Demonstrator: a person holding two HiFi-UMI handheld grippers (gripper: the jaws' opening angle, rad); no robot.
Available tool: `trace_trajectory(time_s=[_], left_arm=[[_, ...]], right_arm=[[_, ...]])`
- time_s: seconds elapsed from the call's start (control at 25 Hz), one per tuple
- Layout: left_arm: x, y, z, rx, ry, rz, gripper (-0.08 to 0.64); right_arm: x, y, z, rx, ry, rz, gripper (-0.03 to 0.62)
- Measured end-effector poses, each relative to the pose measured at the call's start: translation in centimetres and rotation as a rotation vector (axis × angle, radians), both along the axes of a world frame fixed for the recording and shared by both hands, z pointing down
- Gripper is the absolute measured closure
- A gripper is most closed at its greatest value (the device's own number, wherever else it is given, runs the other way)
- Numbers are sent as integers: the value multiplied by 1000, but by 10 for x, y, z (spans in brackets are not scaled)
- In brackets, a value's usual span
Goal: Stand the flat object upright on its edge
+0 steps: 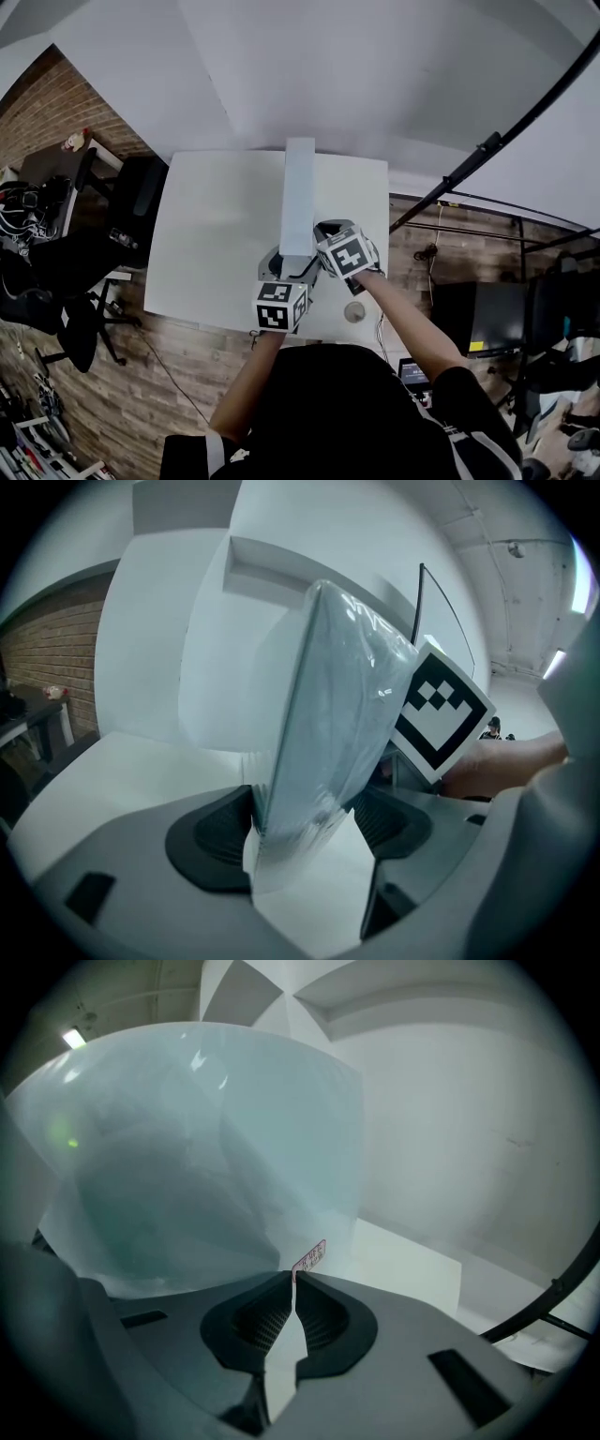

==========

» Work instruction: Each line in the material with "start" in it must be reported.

» Your solution:
- time_s: seconds elapsed from the call's start (control at 25 Hz), one per tuple
- Measured end-effector poses, each relative to the pose measured at the call's start: translation in centimetres and rotation as a rotation vector (axis × angle, radians), both along the axes of a world frame fixed for the recording and shared by both hands, z pointing down

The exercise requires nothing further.